Whether you’re looking to muscle up, build endurance or improve all-round fitness, the basic formula is the same: stress + rest = gains. There’s no progress without the stressor, AKA training. But it’s during rest and recovery where the growth actually happens.
It’s a balancing act. Train too hard, rest too little and you’re on a fast track to injury and burnout. Train too little, rest too hard and you know what happens.
Now, a new breed of fitness trackers wants to help you tread this fine line with ‘readiness’ scores to guide your effort.
So how do they work and what’s the best? We strap in for a closer look.
What is Readiness and Heart Rate Variability (HRV)?
Your personal stress and recovery equation is unique.
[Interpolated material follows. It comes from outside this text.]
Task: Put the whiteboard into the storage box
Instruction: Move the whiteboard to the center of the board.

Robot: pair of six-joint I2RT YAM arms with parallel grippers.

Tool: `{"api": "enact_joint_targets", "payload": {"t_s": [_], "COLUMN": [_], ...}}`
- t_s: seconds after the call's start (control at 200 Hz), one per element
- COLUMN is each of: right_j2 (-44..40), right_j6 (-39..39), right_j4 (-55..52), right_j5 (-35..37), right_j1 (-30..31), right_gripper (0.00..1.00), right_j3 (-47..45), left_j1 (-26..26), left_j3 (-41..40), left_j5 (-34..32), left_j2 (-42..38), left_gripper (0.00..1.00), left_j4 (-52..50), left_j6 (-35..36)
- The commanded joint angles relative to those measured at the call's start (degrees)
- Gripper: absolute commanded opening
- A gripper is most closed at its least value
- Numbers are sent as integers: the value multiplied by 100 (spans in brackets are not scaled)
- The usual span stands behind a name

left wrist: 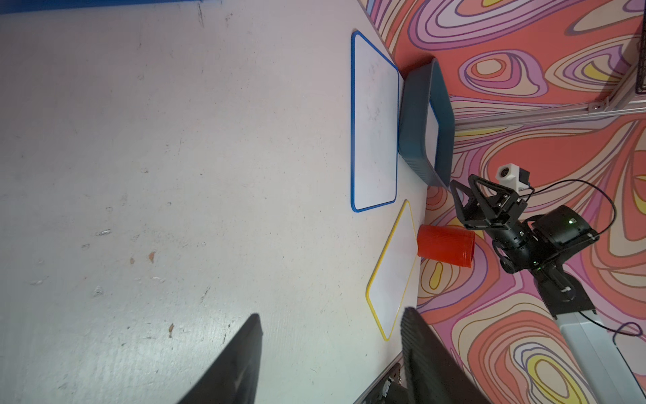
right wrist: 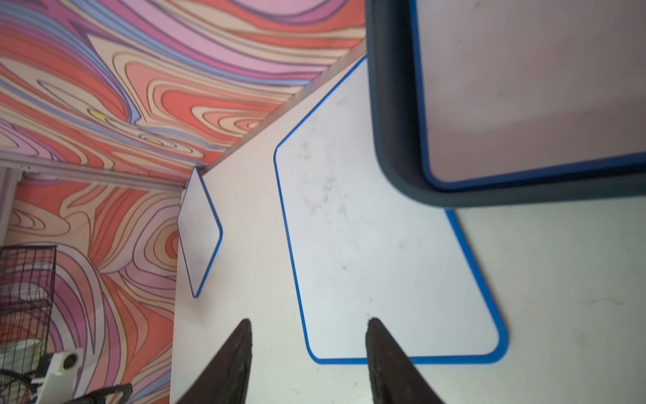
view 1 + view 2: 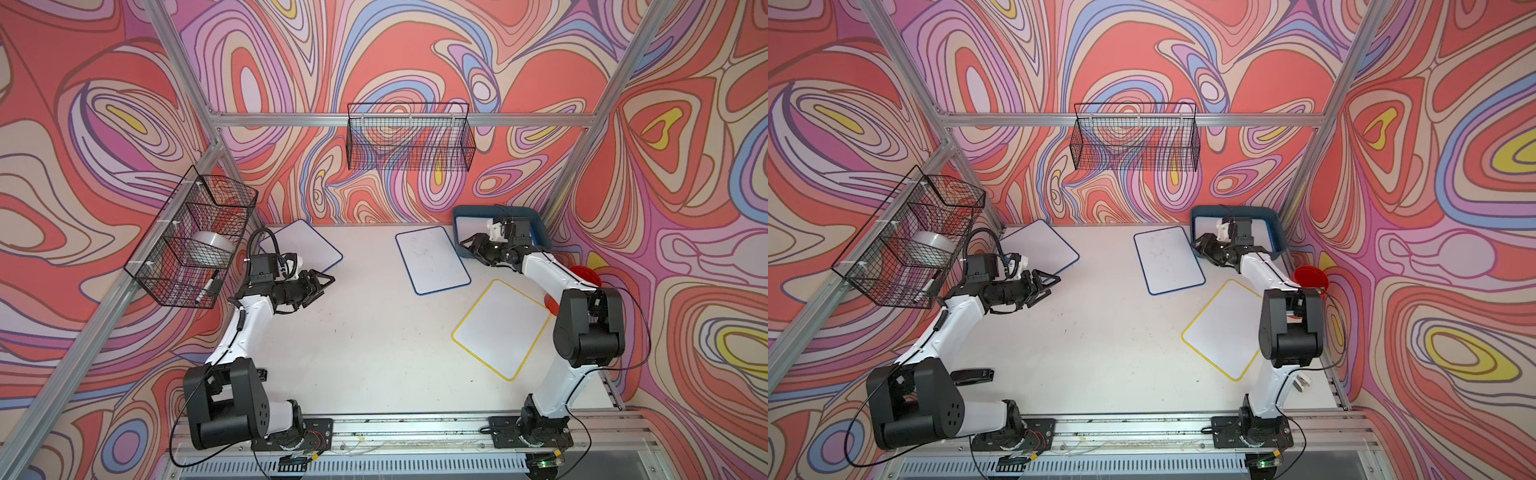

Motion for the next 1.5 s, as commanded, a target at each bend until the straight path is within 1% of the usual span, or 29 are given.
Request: {"api": "enact_joint_targets", "payload": {"t_s": [0.0, 0.08, 0.21, 0.281, 0.411, 0.536, 0.751, 0.897, 0.977, 1.237, 1.347, 1.428, 1.498], "right_j2": [-367, -489, -499, -590, -699, -672, -497, -561, -570, -579, -579, -579, -592], "right_j6": [-260, -285, -359, -408, -315, -335, -397, -343, -292, -270, -265, -270, -287], "right_j4": [226, 587, 1106, 1476, 2207, 2385, 2218, 2251, 2276, 2224, 2199, 2157, 2120], "right_j5": [217, 386, 537, 981, 1317, 1594, 1663, 1674, 1692, 1743, 1745, 1744, 1787], "right_j1": [220, 567, 1059, 1323, 1620, 1937, 2040, 2043, 2043, 2043, 2043, 2043, 2043], "right_gripper": [54, 54, 53, 52, 51, 51, 51, 51, 51, 51, 51, 51, 51], "right_j3": [-462, -882, -1448, -1808, -2364, -2565, -2411, -2474, -2509, -2505, -2490, -2471, -2461], "left_j1": [52, 44, 44, 48, 45, 45, 41, 15, -41, -199, -351, -520, -656], "left_j3": [89, 114, 162, 205, 280, 355, 421, 408, 496, 1357, 1984, 2518, 2970], "left_j5": [-185, -284, -659, -735, -923, -1133, -1244, -872, -1066, -1896, -2079, -2339, -2714], "left_j2": [136, 150, 170, 249, 419, 499, 701, 1076, 1149, 1314, 1850, 2322, 2735], "left_gripper": [59, 59, 59, 59, 59, 59, 59, 59, 59, 60, 58, 56, 55], "left_j4": [-226, -302, -409, -422, -543, -657, -669, -592, -661, -944, -1199, -1465, -1694], "left_j6": [209, 278, 385, 413, 505, 598, 609, 410, 362, 433, 537, 739, 926]}}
It’s not only what you do during training and how your body responds that counts.
Work stress, sleep quality, alcohol intake and diet all impact your body’s ability to handle different levels of training load on any given day.
Readiness and HRV readouts both attempt to quantify this, but there are crucial differences to how they work and how to apply the insights served up.
“HRV reflects your physiological responses to all stressors, not just training stress,” says Marco Altini, data scientist and founder of HRV4Training. “Tracking it allows us to better understand our own response to training and lifestyle stressors, so that we can make meaningful adjustments towards improved health and performance.
“In an ideal situation in which you are responding and adapting well to training (and other stressors), HRV should be stable. Rather than a ‘higher value’, this reflects a positive response to training and lifestyle stressors currently present in our life. Most importantly, a positive response does not mean ‘train hard every day’, rather to ‘proceed as planned’ with your training plan.
“Readiness, on the other hand, tries to include various aspects of your life (activity, sleep, HRV, etc.) into one digestible score so that the app can do the decision-making for you. It’s easier for those who don’t have a coach (or the time or knowledge) to look at a cumulative readiness score than it is to interpret the raw physiological heart rate and HRV data.”
Because it estimates the effect of things like activity and ‘sleep quality’ on recovery, readiness has inherent limitations.
“The reality, of course, is that these things can never be 100 per cent accurate,” says Altini. “Even in an ideal world where activity, sleep, and other parameters are correctly quantified, there are so many other factors that will have an impact beyond what a wearable can measure (environmental factors, medication, diet, personal relationships, global pandemics, to name a few).
“From this point of view, it might be more helpful to look at the actual physiological data, such as HRV, as an overall marker of your stress response. After all, if any of the factors included in readiness scores (sleep, activity, etc.) were suboptimal and affected you negatively, they would already be reflected in your HRV.”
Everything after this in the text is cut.